(RTTNews.com) – The Malaysia stock market has finished higher in two of three trading days since the end of the five-day slide in which it had tumbled almost 30 points or 1.8 percent. The Kuala Lumpur Composite Index now rests just above the 1,720-point plateau and it may move higher again on Wednesday.
The global forecast for the Asian markets is upbeat thanks to solid earnings news and a bounce in crude oil prices. The European and U.S. markets were up and the European bourses figure to follow suit.
The KLCI finished slightly higher on Tuesday following mixed performances from the financials, telecoms and plantations.

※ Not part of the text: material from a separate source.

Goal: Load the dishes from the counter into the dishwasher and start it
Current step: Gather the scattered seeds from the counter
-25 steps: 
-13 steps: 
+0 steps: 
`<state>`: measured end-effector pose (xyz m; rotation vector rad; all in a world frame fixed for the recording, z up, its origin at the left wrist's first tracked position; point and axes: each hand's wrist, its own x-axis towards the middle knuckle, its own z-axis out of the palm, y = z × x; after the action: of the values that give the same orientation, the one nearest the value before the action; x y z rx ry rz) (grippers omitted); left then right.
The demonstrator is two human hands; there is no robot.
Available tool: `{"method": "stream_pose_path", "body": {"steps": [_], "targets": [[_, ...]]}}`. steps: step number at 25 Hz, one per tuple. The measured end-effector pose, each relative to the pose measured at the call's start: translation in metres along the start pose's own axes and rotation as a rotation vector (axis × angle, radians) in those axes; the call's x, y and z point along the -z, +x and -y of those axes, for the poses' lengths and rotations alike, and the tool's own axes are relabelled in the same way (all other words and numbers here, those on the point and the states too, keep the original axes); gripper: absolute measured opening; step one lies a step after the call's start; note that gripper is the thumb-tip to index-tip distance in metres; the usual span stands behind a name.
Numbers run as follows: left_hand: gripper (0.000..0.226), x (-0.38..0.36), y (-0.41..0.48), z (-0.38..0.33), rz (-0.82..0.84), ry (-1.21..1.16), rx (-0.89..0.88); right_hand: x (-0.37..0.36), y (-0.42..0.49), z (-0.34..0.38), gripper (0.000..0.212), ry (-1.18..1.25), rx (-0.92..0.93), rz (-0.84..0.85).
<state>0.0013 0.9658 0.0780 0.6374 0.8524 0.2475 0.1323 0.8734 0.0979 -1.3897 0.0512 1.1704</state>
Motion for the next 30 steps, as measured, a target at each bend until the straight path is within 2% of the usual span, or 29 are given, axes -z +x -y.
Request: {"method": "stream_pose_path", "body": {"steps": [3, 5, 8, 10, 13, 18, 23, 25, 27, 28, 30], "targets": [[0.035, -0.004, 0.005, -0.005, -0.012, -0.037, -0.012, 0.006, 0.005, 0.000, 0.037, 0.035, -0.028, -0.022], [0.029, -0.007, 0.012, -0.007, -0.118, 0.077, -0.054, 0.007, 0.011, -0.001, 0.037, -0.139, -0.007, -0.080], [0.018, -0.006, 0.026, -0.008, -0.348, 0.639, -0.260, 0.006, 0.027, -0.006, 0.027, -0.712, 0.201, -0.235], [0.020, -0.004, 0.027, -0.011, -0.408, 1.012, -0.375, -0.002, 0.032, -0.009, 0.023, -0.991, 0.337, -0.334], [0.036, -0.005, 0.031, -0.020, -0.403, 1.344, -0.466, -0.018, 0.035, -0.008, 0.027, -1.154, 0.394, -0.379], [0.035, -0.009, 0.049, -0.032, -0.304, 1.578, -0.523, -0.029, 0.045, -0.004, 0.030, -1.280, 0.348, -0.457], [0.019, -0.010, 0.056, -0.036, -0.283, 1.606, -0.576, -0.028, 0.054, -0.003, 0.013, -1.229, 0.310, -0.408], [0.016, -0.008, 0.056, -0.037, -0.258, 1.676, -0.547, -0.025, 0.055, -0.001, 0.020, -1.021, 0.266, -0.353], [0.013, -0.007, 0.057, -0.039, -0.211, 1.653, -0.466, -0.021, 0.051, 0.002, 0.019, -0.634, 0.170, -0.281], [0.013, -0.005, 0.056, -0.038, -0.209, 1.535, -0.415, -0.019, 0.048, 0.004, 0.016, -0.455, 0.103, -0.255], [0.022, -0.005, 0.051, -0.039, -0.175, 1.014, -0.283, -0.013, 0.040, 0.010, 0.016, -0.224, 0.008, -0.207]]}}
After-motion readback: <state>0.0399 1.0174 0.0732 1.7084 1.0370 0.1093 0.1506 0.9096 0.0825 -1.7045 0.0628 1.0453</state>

Among the actives, Telekom Malaysia surged 2.84 percent, while IHH Healthcare climbed 1.07 percent, IOI Corporation jumped 0.90 percent, Maxis added 0.84 percent, YTL Corporation shed 0.83 percent, Petronas Chemicals lost 0.69 percent, Digi.com fell 0.66 percent, CIMB Group retreated 0.50 percent, Tenaga Nasional advanced 0.40 percent, Sime Darby dipped 0.22 percent and Public Bank, Maybank and Axiata were unchanged.
The lead from Wall Street is firm as stocks moved higher on Tuesday, allowing the major averages to hit new record closing highs.
The Dow climbed 160.50 points or 0.69 percent to 23,590.83, while the NASDAQ jumped 71.76 points or 1.06 percent to 6,862.48 and the S&P added 16.89 points or 0.65 percent to 2,599.03.
Upbeat earnings news also contributed to the continued strength on Wall Street as Hormel Foods (HRL) and retailer Urban Outfitters (URBN) both reported better than expected Q3 results, while Lowe’s (LOW) and Campbell Soup (CPB) missed.
In economic news, the National Association of Realtors reported a much than expected jump in existing home sales in October.
Crude oil futures were slightly higher as OPEC meets next week to determine if it will extend its supply quota plan through 2018. January WTI oil gained 41 cents or 0.7 percent to $56.83/bbl.
Closer to home, Malaysia will provide October figures for consumer prices later today; in September, inflation was up 0.3 percent on month and 4.3 percent on year.